La Suprema Corte si sofferma su aspetti afferenti il passato in giudicato di un decreto ingiuntivo non opposto.
Avv. Nicola Frivoli 

Con ordinanza emessa in data 16.03.2023, n. 7665, la Corte di Cassazione, Sezione II, si è pronunciata su quattro motivi di censura in ambito di giudicato sostanziale raggiunto da un provvedimento monitorio non opposto

La vicenda: domanda autonoma a fronte di un giudicato raggiunto

In virtù di azione intentata da un condomino nei confronti di un Condominio volto ad accertate che nel corso di un appalto per lavori straordinari vi erano state delle difformità qualitative e quantitative nell'esecuzione dei lavori, rispetto a quelli contabilizzati, con un congruo esubero di spesa, con la susseguente non tenuta da parte del condomino-attore al versamento della quota spettante per i lavori realmente eseguiti.

Il giudizio veniva instaurato innanzi al Tribunale di Catania, che con sentenza n. 2688/2013 dell'11.7.2013, dichiarava inammissibile le domande spiegate, in virtù dell'incontestata esistenza di un precedente emesso decreto ingiuntivo passato in giudicato per difetto di opposizione.

In buona sostanza il condomino avrebbe dovuto, a tempo debito, contestare un provvedimento monitorio a suo carico e non agire con azione autonoma per contestare le difformità dei lavori eseguiti.

Avverso tale provvedimento di prime cure, il ricorrente proponeva appello innanzi alla Corte territoriale catanese, che, in data 26 febbraio 2018, n. 27, emetteva sentenza di conferma della pronuncia di primo grado, atteso che l'appellante non aveva opposto il decreto ingiuntivo.

Avverso tale pronuncia, l'appellante proponeva ricorso in cassazione adducendo quattro motivi di censura, e l'appellato-condominio resisteva con controricorso.

La Cassazione riteneva tutti i motivi di censura infondati.

La difformità dell'esecuzione non può essere oggetto di domanda autonoma: la decisione

La Suprema Corte rilevava che giudicato sostanziale conseguente alla mancata opposizione di un decreto ingiuntivo copre non soltanto l'esistenza del credito azionato, del rapporto di cui esso è oggetto e del titolo su cui il credito e il rapporto stessi si fondano, ma anche l'inesistenza di fatti impeditivi, estintivi e modificativi del rapporto e del credito precedenti al ricorso per ingiunzione e non dedotti con l'opposizione mentre non si estende ai fatti successivi al giudicato ed a quelli che comportino un mutamento del petitum ovvero della causa petendi in seno alla domanda rispetto al ricorso esaminato dal decreto esecutivo (in tal senso Cass. civ. sez.
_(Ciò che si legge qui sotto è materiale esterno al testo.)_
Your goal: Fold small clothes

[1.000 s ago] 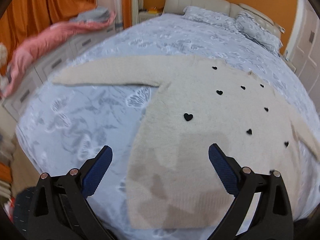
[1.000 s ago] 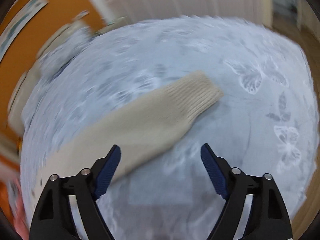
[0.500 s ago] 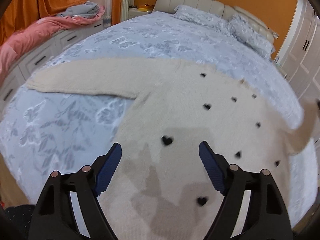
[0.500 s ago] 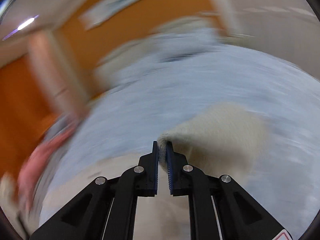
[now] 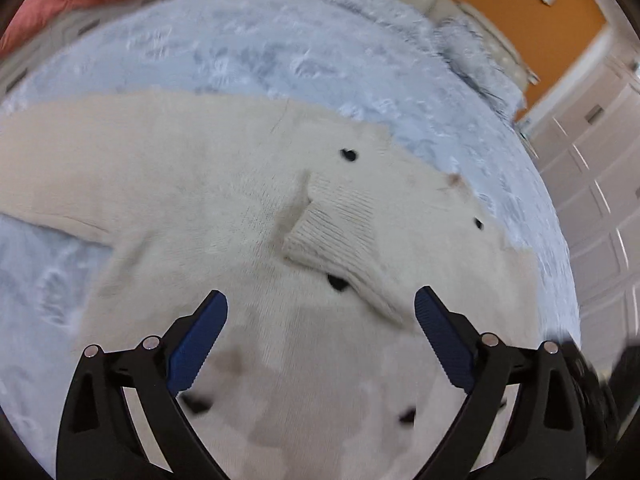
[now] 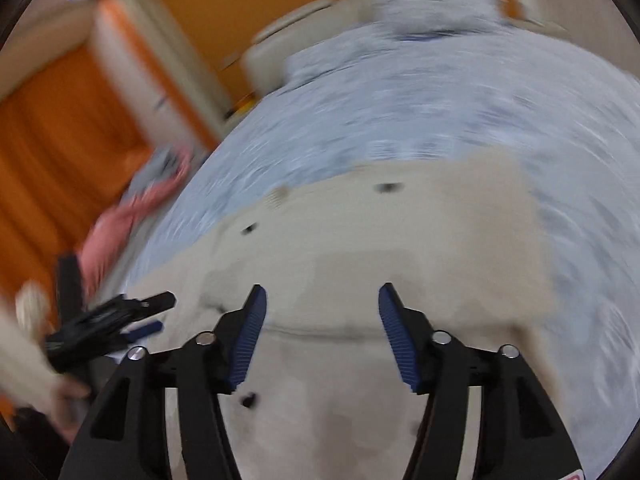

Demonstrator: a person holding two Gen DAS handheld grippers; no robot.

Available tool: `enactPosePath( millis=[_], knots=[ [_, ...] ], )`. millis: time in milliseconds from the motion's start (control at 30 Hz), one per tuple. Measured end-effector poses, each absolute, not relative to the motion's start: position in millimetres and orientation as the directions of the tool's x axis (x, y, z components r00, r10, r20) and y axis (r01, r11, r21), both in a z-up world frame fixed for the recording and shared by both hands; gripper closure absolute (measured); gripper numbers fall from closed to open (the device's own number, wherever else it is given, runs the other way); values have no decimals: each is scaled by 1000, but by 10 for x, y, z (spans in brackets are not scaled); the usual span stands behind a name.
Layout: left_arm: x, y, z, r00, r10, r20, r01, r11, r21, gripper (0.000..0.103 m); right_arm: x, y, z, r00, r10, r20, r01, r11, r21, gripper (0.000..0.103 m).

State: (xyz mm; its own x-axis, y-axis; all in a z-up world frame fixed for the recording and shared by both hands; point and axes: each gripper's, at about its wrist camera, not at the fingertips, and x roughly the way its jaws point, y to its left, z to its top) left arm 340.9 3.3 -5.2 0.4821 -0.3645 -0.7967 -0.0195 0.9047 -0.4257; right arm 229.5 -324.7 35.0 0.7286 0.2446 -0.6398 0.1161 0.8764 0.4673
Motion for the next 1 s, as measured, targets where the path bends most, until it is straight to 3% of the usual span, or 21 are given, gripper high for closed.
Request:
enactPosePath(
  millis=[133, 200, 267, 333, 367, 400, 433, 600, 667, 767, 900, 1000],
  knots=[
    [3713, -71, -286, 441, -417, -795, -87, 861, -500, 21, 2138, -3822, 67, 685, 192, -702, 275, 825, 494, 44],
    [3800, -156, -361, 413, -427, -805, -111, 853, -510, 40, 2165, -3921, -112, 660, 211, -721, 324, 786, 527, 44],
    [3863, -229, -435, 384, -438, -813, -124, 848, -516, 74, 2278, -3947, -255, 648, 247, -721, 354, 740, 572, 44],
    [3924, -303, -410, 378, -457, -805, -94, 846, -525, 91, 2379, -3926, -305, 647, 250, -720, 366, 727, 581, 46],
    [3943, -313, -356, 393, -456, -799, -81, 848, -523, 92, 2397, -3925, -291, 651, 246, -719, 362, 731, 578, 60],
    [3952, -309, -293, 412, -454, -790, -67, 850, -523, 93, 2467, -3912, -231, 660, 222, -718, 357, 748, 559, 89],
    [3971, -305, -102, 455, -465, -760, -31, 845, -535, 93, 2509, -3897, -127, 671, 195, -716, 352, 766, 538, 93],
    [3858, -140, 518, 602, -468, -647, 85, 843, -531, 93, 2397, -3779, 494, 816, 191, -546, 199, 794, 575, 94],
    [3866, -76, 322, 578, -428, -695, 59, 871, -488, 93, 2490, -3710, 262, 752, 193, -631, 219, 829, 514, 95],
    [3914, -18, -388, 439, -336, -833, -39, 920, -391, 93, 2599, -3680, -430, 578, 177, -796, 322, 848, 422, 96],
    [3789, 8, -495, 466, -337, -818, -28, 918, -395, 93, 2429, -3715, -296, 652, 174, -738, 313, 824, 471, 97],
    [3805, -4, -499, 460, -336, -822, -28, 920, -392, 92, 2409, -3738, -194, 667, 138, -732, 292, 856, 427, 97]
  ],
)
VI-III, 18 luglio 2018, n. 19113; Cass. civ. sez. III, 11 maggio 2012, n. 11360; Cass. civ. sez. III; 24 marzo 2006, n. 6628).

Considerazioni conclusive

La domanda autonoma si propone dopo aver impugnato il decreto ingiuntivo e le delibere.

In altri termini, il condomino non può proporre autonoma domanda giudiziale contro la difformità dei lavori eseguiti e contestando, tardivamente, la quota a lui imputata se non ha impugnato né il decreto ingiuntivo che gli impone il pagamento del contributo condominiale per i lavori di ristrutturazione né le delibere assembleari di approvazione e di conformità degli stessi e del consuntivo finale.

Solo se le delibere condominiali fossero state dichiarate invalide, a seguito di annullamento, il percorso dell'azione giudiziale per contestare le difformità qualitative e quantitative nell'esecuzione dei lavori, sarebbe stata legittima e percorribile.

In conclusione, la Suprema Corte rigettava il ricorso e condannava il ricorrente al pagamento, in favore del controricorrente, delle spese del giudizio di legittimità.